=== Begin Enclosure ===

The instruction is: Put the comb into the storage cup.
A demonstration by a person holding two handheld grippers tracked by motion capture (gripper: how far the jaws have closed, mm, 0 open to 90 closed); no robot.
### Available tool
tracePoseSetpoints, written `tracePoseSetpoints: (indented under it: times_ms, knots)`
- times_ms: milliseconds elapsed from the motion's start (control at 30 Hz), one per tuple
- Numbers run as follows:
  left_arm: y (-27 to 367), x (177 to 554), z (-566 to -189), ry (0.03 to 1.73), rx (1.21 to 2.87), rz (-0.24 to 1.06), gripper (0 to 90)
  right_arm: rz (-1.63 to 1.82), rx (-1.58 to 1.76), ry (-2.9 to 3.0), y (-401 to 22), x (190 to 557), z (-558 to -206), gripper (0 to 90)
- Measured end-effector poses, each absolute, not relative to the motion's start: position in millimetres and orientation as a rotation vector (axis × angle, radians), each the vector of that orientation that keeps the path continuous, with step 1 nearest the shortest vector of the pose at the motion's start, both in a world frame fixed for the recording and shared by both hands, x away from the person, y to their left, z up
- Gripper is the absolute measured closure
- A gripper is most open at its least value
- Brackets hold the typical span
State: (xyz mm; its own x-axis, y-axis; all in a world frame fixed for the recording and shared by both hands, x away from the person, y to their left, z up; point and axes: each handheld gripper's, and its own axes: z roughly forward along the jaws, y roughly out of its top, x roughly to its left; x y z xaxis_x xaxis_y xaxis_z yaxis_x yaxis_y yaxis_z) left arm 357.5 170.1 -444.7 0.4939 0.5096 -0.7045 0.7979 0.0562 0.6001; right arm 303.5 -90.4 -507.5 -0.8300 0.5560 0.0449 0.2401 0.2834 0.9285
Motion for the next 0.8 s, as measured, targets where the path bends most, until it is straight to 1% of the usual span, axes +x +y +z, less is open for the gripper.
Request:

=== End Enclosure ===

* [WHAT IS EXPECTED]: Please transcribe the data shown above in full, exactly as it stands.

* [TASK RESPONSE]:
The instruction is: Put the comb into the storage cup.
A demonstration by a person holding two handheld grippers tracked by motion capture (gripper: how far the jaws have closed, mm, 0 open to 90 closed); no robot.
### Available tool
tracePoseSetpoints, written `tracePoseSetpoints: (indented under it: times_ms, knots)`
- times_ms: milliseconds elapsed from the motion's start (control at 30 Hz), one per tuple
- Numbers run as follows:
  left_arm: y (-27 to 367), x (177 to 554), z (-566 to -189), ry (0.03 to 1.73), rx (1.21 to 2.87), rz (-0.24 to 1.06), gripper (0 to 90)
  right_arm: rz (-1.63 to 1.82), rx (-1.58 to 1.76), ry (-2.9 to 3.0), y (-401 to 22), x (190 to 557), z (-558 to -206), gripper (0 to 90)
- Measured end-effector poses, each absolute, not relative to the motion's start: position in millimetres and orientation as a rotation vector (axis × angle, radians), each the vector of that orientation that keeps the path continuous, with step 1 nearest the shortest vector of the pose at the motion's start, both in a world frame fixed for the recording and shared by both hands, x away from the person, y to their left, z up
- Gripper is the absolute measured closure
- A gripper is most open at its least value
- Brackets hold the typical span
State: (xyz mm; its own x-axis, y-axis; all in a world frame fixed for the recording and shared by both hands, x away from the person, y to their left, z up; point and axes: each handheld gripper's, and its own axes: z roughly forward along the jaws, y roughly out of its top, x roughly to its left; x y z xaxis_x xaxis_y xaxis_z yaxis_x yaxis_y yaxis_z) left arm 357.5 170.1 -444.7 0.4939 0.5096 -0.7045 0.7979 0.0562 0.6001; right arm 303.5 -90.4 -507.5 -0.8300 0.5560 0.0449 0.2401 0.2834 0.9285
Motion for the next 0.8 s, as measured, targets where the path bends most, until it is straight to 1% of the usual span, axes +x +y +z, less is open for the gripper.
Request:

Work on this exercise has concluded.